Table Content Human rows
id_type 97 identifier types with metadata 97
backend 11 data source backends 11
organism 22 organisms with all name forms 22
id_mapping ID translation pairs ~165K per mapping type
build_info Build audit log 1 per build target

Schema

All tables are created in the omnipath_utils PostgreSQL schema.
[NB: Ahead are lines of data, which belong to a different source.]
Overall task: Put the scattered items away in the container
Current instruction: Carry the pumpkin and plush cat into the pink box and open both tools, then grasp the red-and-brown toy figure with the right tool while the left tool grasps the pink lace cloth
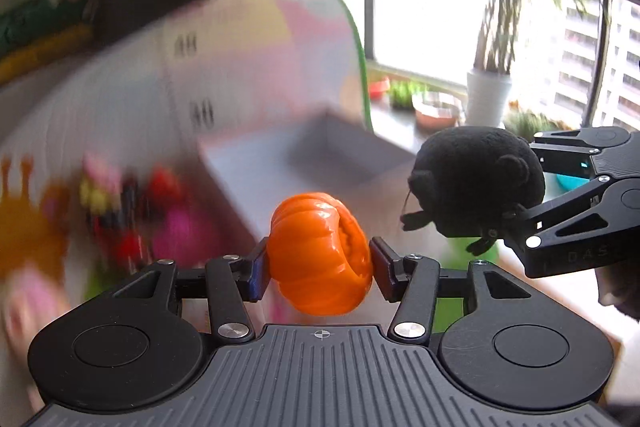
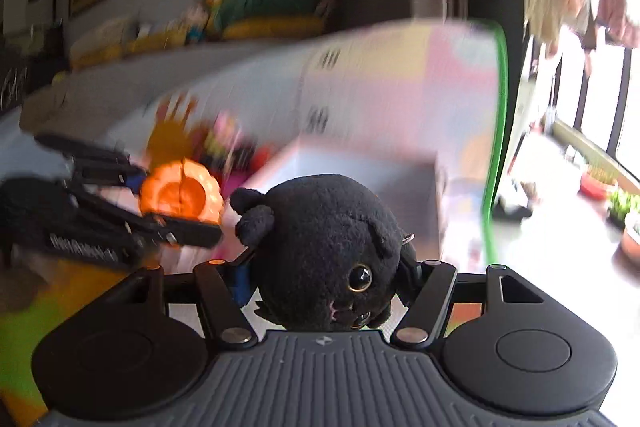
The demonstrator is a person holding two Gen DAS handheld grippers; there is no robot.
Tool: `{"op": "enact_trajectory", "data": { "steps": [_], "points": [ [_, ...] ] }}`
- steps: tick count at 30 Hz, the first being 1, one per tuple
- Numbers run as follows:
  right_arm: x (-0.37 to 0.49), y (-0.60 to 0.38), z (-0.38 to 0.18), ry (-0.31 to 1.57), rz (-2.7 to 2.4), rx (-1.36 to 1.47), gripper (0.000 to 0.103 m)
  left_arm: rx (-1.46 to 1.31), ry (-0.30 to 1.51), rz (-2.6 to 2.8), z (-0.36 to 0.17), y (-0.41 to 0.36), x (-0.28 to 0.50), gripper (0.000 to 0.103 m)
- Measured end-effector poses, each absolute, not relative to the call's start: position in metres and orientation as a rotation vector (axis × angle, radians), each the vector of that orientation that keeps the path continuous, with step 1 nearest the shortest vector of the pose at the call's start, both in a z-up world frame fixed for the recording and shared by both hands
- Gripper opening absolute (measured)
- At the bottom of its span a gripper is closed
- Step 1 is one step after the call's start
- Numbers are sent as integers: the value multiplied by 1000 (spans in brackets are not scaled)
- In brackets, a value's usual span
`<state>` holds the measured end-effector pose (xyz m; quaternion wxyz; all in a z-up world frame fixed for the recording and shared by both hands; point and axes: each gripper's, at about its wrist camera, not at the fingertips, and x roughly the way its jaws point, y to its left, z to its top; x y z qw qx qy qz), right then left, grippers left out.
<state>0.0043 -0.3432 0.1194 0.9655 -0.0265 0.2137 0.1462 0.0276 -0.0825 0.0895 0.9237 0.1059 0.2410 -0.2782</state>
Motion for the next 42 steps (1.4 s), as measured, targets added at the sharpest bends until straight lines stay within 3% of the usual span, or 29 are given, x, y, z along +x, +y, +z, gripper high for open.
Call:
{"op": "enact_trajectory", "data": {
  "steps": [4, 5, 6, 7, 18, 21, 28, 32, 38, 42],
  "points": [
    [79, -353, 138, 408, 285, 8, 67, 216, 422, -529, 102, -110, 92, 59],
    [98, -359, 138, 422, 287, 55, 72, 208, 434, -510, 100, -113, 108, 66],
    [112, -367, 136, 437, 279, 109, 81, 189, 462, -513, 98, -113, 123, 88],
    [123, -374, 133, 452, 266, 166, 84, 159, 490, -521, 95, -108, 133, 94],
    [113, -373, 114, 359, 198, 80, 88, 231, 468, -526, 73, -52, 100, 94],
    [105, -361, 112, 362, 219, 38, 88, 220, 516, -568, 58, -40, 108, 83],
    [92, -345, 112, 387, 264, -20, 88, 136, 547, -617, 48, -22, 127, 93],
    [89, -334, 118, 397, 271, -75, 88, 68, 576, -603, 45, -10, 127, 93],
    [99, -288, 126, 484, 400, -132, 66, 27, 505, -441, 54, 19, 83, 94],
    [122, -238, 129, 594, 530, -92, 62, 7, 532, -309, 54, 44, 65, 96]
  ]
}}
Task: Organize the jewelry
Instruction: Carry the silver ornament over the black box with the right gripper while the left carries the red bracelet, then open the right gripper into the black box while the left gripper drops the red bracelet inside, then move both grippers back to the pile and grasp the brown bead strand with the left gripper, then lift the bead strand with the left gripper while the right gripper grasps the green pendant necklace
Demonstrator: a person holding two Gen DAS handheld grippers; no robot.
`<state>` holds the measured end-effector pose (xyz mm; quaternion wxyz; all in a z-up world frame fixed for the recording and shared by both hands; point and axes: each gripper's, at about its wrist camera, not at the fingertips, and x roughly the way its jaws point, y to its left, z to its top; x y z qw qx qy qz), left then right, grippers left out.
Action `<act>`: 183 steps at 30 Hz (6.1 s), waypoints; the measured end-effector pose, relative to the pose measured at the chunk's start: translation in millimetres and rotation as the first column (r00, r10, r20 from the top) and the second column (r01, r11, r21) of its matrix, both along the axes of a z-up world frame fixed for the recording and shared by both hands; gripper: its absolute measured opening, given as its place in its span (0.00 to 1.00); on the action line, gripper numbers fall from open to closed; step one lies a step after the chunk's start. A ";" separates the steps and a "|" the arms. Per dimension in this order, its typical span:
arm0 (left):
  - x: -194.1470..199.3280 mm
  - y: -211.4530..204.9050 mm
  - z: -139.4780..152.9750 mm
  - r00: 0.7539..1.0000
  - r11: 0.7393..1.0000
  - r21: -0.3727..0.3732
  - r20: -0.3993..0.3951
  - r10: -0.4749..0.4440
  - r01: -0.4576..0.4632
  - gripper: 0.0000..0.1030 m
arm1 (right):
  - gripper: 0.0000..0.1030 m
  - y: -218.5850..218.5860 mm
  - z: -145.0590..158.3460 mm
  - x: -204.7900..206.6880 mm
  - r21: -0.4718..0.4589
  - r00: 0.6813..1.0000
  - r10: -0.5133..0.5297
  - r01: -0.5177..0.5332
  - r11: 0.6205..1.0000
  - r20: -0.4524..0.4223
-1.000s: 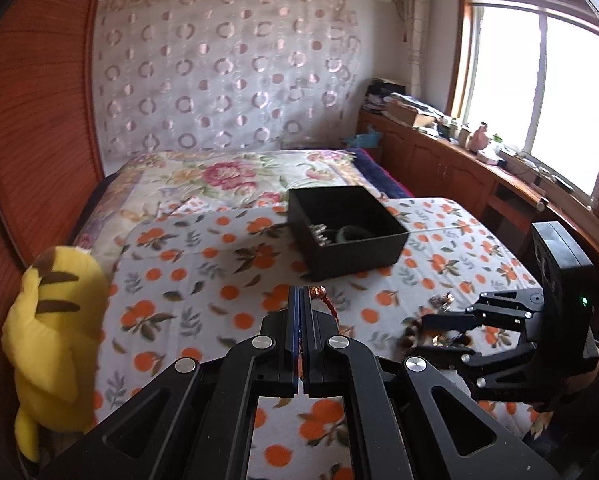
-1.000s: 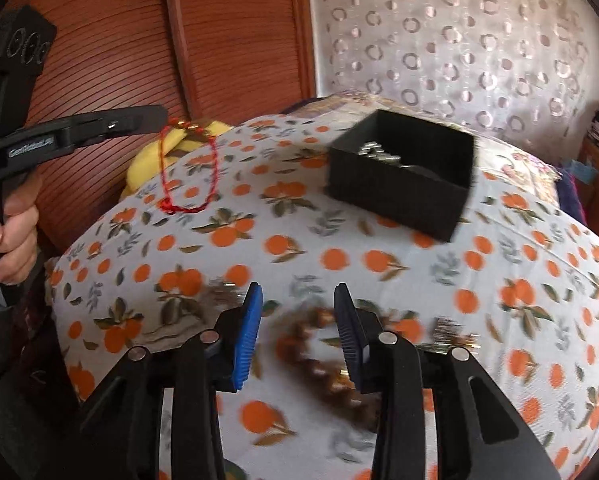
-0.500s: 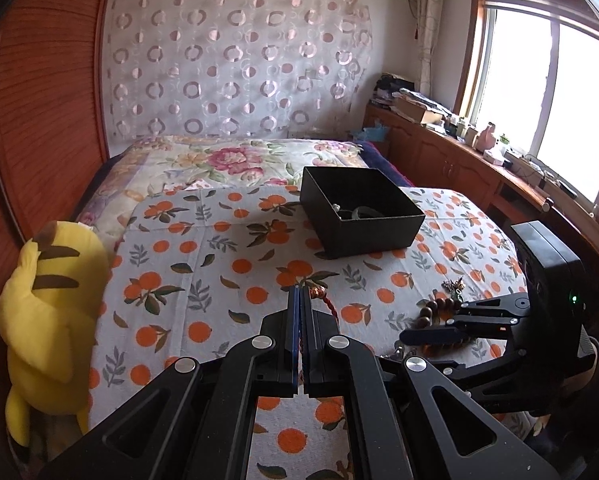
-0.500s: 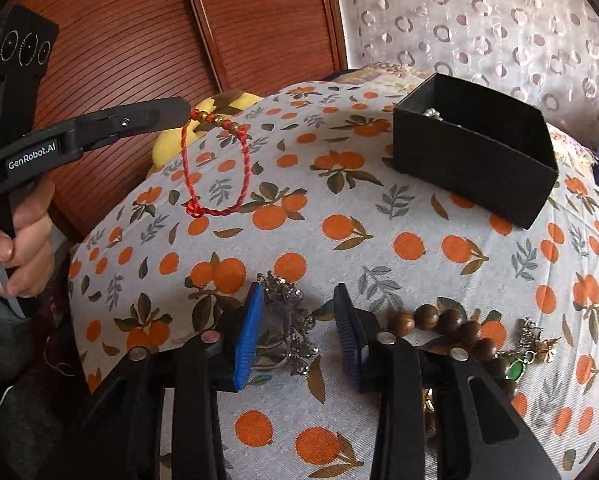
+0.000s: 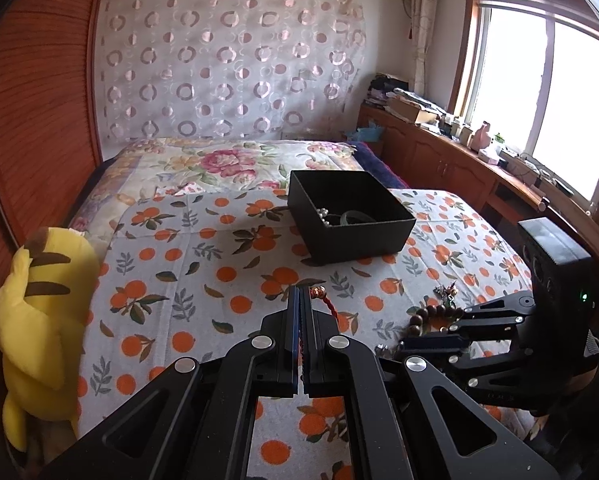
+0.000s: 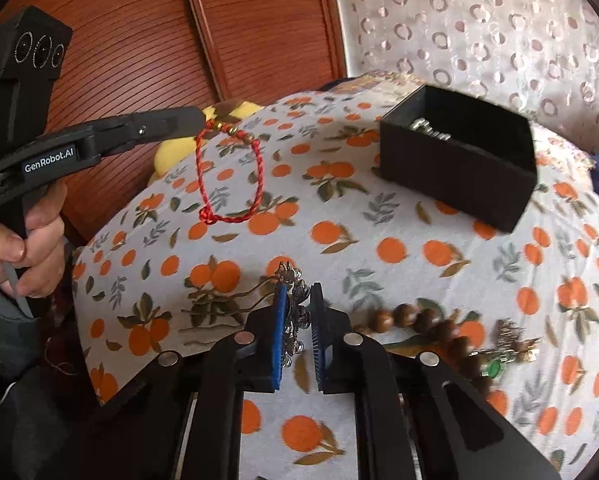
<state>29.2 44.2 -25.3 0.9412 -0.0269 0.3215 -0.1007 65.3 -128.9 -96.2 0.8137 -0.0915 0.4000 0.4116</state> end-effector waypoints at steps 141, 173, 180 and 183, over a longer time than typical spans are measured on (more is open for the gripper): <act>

The build process:

  1. Creates the schema if it does not exist
  2. Creates all tables via SQLAlchemy ORM
  3. Populates reference tables (id_type, backend, organism) from YAML files
  4. For each organism, loads ID mapping pairs from upstream APIs and bulk-inserts via PostgreSQL COPY

Programmatic usage

from omnipath_utils.db._build import DatabaseBuilder

builder = DatabaseBuilder(db_url='postgresql+psycopg://postgres:dev@localhost:5433/omnipath_utils')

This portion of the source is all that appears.